→ EXERCISE GOAL: Give again, word for word, every line in the entries below from the line with "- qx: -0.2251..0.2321" up to and including the line with "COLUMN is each", and no other line.

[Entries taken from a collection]

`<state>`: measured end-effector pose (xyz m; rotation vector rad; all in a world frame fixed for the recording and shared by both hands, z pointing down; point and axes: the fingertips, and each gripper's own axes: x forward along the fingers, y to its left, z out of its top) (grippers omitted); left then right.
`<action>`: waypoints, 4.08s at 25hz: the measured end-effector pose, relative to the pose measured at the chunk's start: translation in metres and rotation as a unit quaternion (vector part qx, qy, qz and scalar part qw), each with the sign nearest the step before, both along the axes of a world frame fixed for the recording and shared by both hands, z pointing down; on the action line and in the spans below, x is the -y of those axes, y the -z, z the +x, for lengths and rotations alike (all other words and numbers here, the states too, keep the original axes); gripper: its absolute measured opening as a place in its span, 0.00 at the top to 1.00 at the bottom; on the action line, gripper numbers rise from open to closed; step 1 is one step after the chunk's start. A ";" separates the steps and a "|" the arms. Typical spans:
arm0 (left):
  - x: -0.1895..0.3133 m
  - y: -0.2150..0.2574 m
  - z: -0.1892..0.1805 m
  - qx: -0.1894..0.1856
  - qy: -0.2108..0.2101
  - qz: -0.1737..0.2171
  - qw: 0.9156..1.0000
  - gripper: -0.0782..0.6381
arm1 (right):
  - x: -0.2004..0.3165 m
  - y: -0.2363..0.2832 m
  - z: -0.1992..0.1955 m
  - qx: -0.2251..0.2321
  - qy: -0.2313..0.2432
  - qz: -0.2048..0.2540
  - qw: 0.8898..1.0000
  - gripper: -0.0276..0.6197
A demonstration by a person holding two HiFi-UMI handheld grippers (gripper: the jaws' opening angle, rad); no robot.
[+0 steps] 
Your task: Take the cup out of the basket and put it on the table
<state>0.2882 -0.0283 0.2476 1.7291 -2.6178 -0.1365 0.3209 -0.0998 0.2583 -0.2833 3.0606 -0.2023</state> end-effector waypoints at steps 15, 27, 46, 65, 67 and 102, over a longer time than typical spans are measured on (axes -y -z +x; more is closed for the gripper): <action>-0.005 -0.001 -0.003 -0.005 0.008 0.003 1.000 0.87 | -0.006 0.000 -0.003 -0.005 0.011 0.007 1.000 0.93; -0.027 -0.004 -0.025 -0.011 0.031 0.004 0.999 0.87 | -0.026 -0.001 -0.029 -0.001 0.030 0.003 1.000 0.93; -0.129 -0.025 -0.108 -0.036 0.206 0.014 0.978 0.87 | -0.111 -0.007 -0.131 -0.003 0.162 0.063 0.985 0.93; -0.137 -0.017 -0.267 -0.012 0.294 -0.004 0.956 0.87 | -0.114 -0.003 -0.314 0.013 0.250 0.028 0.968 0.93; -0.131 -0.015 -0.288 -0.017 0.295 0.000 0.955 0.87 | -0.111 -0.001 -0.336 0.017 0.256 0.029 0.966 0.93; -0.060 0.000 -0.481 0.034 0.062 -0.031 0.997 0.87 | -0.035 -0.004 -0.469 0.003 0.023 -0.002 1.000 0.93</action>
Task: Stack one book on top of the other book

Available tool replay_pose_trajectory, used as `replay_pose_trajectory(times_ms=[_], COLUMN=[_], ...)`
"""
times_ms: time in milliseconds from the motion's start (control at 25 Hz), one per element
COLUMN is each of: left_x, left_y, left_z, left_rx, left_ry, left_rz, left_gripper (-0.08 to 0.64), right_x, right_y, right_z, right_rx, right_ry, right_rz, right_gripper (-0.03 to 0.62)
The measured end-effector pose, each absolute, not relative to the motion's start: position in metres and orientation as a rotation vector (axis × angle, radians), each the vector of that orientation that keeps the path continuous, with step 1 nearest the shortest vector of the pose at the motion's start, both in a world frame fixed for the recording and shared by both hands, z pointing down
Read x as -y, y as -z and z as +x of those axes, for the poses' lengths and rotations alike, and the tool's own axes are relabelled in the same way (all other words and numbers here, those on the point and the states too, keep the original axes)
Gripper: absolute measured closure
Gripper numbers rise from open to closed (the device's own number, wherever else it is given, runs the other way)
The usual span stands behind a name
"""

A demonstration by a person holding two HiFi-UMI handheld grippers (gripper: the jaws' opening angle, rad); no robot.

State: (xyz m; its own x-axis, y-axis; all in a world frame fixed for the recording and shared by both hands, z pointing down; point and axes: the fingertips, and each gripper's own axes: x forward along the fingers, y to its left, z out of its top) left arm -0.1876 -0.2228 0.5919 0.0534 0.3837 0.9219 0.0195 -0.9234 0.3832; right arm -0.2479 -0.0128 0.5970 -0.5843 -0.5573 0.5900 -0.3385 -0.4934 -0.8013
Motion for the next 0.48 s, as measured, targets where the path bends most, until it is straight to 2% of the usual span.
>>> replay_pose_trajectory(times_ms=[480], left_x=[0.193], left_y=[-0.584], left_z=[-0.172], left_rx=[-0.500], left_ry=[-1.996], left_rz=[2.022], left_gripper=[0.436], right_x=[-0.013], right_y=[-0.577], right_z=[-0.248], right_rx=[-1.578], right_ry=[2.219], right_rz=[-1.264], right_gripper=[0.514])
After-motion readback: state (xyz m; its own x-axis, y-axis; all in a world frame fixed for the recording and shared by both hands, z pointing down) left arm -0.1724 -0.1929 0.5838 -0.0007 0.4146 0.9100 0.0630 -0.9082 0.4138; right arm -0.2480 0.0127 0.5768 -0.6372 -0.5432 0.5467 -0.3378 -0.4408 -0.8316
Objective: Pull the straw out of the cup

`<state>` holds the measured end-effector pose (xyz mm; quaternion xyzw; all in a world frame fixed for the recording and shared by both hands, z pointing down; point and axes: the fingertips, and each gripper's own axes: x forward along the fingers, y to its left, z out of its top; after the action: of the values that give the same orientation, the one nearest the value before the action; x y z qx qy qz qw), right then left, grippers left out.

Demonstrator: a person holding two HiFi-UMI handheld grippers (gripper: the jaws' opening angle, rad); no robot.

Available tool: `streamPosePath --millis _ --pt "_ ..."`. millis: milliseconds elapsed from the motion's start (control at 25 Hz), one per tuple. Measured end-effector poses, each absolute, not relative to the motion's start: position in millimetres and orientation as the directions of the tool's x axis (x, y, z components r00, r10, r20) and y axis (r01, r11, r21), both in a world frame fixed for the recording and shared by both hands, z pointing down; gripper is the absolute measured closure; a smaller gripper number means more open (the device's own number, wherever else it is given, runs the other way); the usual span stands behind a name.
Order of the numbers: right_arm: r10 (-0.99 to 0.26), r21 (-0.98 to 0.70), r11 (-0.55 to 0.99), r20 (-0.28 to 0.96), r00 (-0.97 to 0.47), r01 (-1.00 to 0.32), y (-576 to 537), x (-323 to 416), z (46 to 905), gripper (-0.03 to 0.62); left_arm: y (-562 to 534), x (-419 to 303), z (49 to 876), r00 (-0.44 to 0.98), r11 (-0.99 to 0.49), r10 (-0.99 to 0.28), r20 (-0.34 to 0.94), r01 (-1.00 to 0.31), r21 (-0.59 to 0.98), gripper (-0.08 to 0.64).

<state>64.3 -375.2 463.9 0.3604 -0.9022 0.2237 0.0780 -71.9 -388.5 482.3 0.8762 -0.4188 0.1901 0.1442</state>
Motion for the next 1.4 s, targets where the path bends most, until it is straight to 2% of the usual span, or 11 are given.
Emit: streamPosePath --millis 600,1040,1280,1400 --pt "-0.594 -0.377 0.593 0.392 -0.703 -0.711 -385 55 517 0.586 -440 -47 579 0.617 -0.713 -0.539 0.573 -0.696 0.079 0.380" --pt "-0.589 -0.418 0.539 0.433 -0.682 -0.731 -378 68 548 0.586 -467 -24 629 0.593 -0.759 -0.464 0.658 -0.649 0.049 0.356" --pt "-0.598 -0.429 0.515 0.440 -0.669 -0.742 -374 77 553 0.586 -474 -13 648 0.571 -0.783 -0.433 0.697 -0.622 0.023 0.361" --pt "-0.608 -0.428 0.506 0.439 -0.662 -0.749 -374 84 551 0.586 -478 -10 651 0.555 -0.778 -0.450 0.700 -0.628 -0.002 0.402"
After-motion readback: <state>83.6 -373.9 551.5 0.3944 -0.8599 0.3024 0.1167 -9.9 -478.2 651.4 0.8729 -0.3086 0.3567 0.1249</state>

→ PROBLEM SOLUTION:
  - qx: -0.2251..0.2321
  - qy: -0.2313..0.2432
  - qz: -0.2048..0.2540
  - qw: 0.8898..1.0000
  - gripper: -0.0276..0.6197
A demonstration by a person holding two HiFi-UMI handheld grippers (gripper: the jaws' opening angle, rad); no robot.
[+0 steps] 
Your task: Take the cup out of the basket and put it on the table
<state>0.2882 -0.0283 0.2476 1.7291 -2.6178 -0.1365 0.3209 -0.0998 0.2583 -0.2833 3.0606 -0.2023</state> end-effector waypoints at steps 15, 27, 46, 65, 67 and 102, over a longer time than typical spans are measured on (axes -y -z +x; more is closed for the gripper): <action>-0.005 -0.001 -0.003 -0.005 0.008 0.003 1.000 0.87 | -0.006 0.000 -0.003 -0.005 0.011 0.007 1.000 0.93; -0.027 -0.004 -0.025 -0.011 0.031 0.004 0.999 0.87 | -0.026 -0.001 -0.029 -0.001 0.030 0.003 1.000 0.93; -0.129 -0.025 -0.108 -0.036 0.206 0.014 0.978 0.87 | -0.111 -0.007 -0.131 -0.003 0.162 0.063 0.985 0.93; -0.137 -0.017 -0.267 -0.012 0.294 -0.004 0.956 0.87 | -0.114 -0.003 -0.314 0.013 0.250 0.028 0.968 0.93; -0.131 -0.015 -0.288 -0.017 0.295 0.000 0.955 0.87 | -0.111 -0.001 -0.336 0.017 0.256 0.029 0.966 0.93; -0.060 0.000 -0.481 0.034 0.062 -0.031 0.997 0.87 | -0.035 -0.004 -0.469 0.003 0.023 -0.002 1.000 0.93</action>
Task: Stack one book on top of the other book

Available tool replay_pose_trajectory, used as `replay_pose_trajectory(times_ms=[_], COLUMN=[_], ...)`
"""
times_ms: time in milliseconds from the motion's start (control at 25 Hz), one per element
COLUMN is each of: left_x, left_y, left_z, left_rx, left_ry, left_rz, left_gripper (-0.08 to 0.64), right_x, right_y, right_z, right_rx, right_ry, right_rz, right_gripper (-0.03 to 0.62)

The output requires nothing else.